Former minister of transportation and communications Hochen Tan (賀陳旦) yesterday said he is willing to debate transportation officials over the necessity of building a high-speed rail (HSR) extension to Yilan County, adding that they deliberately excluded the proposal of building a straight railway connecting Taipei’s Nangang District (南港) and Yilan County.
Currently, the railway between Taipei and Yilan runs along the northeast coast.
The ministry initially planned to shorten the Taipei-Yilan route by building a straight railway line, to be operated by Taiwan Railway Corp (TRC).
Photo: Wu Liang-yi, Taipei Times
However, the bureau later said the railway would pass through the Feitsui Reservoir (翡翠水庫) watershed, the main water supply for residents in the greater Taipei area, and would only slightly reduce travel time.
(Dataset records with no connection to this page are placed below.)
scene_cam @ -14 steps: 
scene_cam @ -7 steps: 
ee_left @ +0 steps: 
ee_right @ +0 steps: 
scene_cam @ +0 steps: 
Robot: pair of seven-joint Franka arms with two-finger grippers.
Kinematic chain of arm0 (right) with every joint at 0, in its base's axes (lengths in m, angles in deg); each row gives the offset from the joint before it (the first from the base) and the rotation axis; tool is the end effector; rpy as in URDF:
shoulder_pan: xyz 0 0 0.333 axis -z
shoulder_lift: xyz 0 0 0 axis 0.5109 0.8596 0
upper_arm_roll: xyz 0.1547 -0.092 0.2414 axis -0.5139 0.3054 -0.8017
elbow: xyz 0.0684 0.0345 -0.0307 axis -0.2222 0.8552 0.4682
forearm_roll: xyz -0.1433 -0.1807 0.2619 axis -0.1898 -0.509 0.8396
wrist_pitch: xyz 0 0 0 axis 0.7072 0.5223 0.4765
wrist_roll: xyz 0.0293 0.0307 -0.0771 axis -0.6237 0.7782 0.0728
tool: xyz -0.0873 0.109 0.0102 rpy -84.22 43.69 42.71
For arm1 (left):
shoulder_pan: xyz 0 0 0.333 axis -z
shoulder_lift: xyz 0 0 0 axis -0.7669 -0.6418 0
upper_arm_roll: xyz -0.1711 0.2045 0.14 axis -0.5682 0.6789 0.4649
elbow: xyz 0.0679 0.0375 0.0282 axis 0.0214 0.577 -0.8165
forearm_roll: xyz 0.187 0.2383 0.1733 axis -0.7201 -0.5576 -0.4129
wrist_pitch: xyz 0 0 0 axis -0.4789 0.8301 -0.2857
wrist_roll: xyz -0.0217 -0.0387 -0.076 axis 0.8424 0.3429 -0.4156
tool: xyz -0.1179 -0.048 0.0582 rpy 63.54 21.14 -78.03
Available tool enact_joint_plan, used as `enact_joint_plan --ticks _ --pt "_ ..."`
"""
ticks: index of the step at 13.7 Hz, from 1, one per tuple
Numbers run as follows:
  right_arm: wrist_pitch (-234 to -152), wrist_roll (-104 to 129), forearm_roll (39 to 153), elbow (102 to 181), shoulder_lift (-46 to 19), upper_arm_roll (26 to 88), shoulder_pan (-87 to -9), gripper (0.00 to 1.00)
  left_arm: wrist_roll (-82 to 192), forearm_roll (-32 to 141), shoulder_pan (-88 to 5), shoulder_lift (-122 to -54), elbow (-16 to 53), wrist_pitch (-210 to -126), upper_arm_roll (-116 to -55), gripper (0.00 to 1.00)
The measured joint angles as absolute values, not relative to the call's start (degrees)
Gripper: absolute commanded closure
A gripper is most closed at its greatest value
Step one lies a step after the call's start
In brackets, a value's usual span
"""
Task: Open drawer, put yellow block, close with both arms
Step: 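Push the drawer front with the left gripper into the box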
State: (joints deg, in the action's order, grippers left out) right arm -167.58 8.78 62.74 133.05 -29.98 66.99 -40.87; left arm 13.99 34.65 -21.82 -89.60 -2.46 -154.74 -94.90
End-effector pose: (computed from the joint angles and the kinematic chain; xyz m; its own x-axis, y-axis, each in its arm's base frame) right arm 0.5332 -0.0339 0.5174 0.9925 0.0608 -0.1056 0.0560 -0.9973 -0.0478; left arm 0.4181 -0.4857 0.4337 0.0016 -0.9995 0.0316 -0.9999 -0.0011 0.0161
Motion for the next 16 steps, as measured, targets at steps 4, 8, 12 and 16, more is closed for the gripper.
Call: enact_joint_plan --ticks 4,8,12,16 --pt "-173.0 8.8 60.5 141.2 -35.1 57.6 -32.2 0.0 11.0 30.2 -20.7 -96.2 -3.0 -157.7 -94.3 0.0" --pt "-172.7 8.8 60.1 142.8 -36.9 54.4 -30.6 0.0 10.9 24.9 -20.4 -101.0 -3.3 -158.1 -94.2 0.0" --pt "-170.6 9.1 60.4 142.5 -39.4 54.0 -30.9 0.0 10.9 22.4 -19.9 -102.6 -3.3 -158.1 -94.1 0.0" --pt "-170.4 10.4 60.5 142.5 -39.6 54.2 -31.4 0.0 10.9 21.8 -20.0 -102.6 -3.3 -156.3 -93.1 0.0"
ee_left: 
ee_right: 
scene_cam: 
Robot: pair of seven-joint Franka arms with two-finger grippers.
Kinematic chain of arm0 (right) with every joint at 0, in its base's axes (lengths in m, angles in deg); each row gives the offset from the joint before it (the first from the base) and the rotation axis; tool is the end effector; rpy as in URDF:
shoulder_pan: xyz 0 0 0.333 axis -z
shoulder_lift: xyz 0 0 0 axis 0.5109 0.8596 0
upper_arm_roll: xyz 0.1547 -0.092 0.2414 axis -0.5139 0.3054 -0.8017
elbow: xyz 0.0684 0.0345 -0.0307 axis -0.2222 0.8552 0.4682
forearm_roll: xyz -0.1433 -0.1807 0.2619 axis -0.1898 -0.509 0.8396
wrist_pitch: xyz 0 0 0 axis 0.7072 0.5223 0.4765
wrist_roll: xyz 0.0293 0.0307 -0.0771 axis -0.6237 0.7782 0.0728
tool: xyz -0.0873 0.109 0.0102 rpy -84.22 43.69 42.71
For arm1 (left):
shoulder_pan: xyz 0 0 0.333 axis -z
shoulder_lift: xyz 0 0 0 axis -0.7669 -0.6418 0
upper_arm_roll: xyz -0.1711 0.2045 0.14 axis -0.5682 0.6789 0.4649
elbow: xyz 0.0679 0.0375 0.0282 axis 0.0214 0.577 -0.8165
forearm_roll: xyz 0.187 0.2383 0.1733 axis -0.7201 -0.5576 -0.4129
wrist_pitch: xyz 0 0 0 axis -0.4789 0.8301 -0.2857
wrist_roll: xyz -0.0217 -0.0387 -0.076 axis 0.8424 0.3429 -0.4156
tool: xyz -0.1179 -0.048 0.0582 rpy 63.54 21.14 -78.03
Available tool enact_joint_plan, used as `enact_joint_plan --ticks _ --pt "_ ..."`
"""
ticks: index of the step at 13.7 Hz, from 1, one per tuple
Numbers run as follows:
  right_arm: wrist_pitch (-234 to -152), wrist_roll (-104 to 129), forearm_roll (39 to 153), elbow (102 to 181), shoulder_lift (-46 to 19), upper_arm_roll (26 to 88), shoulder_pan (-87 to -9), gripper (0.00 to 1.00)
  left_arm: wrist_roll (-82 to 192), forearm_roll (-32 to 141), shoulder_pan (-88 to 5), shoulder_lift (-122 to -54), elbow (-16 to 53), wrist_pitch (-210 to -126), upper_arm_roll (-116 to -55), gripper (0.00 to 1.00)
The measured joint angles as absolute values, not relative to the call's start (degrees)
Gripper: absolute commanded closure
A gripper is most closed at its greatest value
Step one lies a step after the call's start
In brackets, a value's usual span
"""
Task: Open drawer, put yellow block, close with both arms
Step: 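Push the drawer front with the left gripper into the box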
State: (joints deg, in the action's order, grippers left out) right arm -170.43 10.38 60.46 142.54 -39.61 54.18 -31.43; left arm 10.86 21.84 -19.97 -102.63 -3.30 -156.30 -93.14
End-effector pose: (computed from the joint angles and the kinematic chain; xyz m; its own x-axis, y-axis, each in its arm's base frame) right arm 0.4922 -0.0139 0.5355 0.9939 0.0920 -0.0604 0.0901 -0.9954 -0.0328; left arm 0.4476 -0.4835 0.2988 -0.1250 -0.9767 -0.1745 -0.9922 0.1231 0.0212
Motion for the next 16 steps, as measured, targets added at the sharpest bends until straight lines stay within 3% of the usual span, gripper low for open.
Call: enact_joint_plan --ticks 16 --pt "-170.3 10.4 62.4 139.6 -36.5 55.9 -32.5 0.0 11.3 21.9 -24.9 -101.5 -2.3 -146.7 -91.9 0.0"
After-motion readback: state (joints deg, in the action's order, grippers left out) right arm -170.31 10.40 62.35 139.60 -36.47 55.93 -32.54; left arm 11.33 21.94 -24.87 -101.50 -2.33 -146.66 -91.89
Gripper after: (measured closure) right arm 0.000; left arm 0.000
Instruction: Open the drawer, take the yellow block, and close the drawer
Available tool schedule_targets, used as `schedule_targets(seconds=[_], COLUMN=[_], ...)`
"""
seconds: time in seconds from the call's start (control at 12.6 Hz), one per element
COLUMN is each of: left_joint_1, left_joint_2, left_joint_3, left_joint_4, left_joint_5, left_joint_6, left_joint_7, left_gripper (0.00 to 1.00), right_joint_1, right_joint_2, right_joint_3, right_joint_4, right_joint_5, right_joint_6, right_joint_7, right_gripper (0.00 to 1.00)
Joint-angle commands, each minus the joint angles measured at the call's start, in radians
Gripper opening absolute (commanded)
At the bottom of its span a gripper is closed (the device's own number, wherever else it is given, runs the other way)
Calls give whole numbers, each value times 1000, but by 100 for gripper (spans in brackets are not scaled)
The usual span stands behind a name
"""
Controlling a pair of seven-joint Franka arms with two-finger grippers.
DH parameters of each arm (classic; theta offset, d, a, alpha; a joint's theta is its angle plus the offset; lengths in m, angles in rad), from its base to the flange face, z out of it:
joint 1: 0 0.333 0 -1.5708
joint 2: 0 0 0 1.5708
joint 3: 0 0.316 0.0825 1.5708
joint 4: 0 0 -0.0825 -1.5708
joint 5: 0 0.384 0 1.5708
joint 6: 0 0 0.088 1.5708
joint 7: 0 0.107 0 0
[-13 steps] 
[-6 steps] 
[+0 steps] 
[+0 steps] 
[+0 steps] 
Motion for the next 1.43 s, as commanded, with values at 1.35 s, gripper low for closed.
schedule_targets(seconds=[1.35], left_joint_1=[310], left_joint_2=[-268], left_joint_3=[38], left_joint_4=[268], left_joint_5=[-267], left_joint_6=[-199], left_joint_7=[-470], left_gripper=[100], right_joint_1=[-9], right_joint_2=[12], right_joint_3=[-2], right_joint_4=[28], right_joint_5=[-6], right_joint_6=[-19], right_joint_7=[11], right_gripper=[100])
The Railway Bureau abandoned the plan in 2019 and advocated to have a HSR extension built instead, saying that it would reduce the travel time to 28 minutes and avoid the watershed.
The decision triggered criticism from transportation experts and civic groups.
“Our purpose is not to wage a war against the ministry. We hope that subsequent discussions over the issue would shed light on the right direction of how this project should proceed,” Hochen told a news conference in Taipei.
Discussions should focus on which system would deliver greatest benefits when constructed within the same corridor, Hochen said.
Instead, the bureau compared the HSR extension with a slightly meandering railway route that the bureau chose 10 years ago, which was unfair, he said.
“The HSR proposal only surfaced 20 years after the nation considered whether the straight railway line should be built,” Hochen said.
“Within these 20 years, we have seen many changes, including the improvement of TRC services. Even the bureau said in 2019 that the best route would be one that is built parallel to the Chiang Wei-shui Freeway [Freeway No. 5]. However, all these considerations were nowhere to be found in the bureau’s deliberations over the HSR extension,” he said.
The bureau’s assessment reports on the cost of building the HSR and straight railway line — published in April and October last year — were filled with unanswered questions, he said.
The cost of building the straight railway line increased by NT$86 billion (US$2.75 billion), while the HSR extension decreased by NT$12.6 billion, he said.
The bureau also initially estimated that 140 houses would have to be relocated to build the HSR, but the finalized assessment showed that only 96 houses would be expropriated, he said.
Former Taipei Department of Transportation director David Poo (濮大威) said that the bureau’s assessment lacked comprehensive strategic considerations.
It is unclear why the bureau thought that the net profits would be greater than that of building a straight railway line, he said.
“What we saw instead was that they drove up the costs of building a straight railway line and claimed that TRC trains would be unable to climb slopes,” Poo said.
Taiwan Railway Union chairwoman Tsao Chia-chun (曹嘉君) said that the ministry has allocated a budget for TRC to acquire 1,080 new trains capable of climbing gradients of 3.5 percent.
“TRC estimated the HSR extension to Yilan, once in operation, would result in a ticket revenue shortfall of NT$800 million per year, expanding to NT$58 billion in the next 30 years if the potentially unreceived benefits were taken into account,” Tsao said, adding that it would worsen the financial situation of the state-run firm.
Former Yilan County Economic Affairs Department director Lin Wang-ken (林旺根) said that the straight railway line would seamlessly connect to 12 railway stations in Yilan, which could reach all major suburban areas in the county.
“The biggest problem with the HSR extension is its failure to consider costs of transferring to different transportation systems once you arrive in Yilan,” Lin said.
Minister of Transportation and Communications Chen Shih-kai (陳世凱) said the figures cited were incorrect.
Transportation planning involves highly professional analysis and evaluation, and the government would not spend public funds recklessly, Chen said.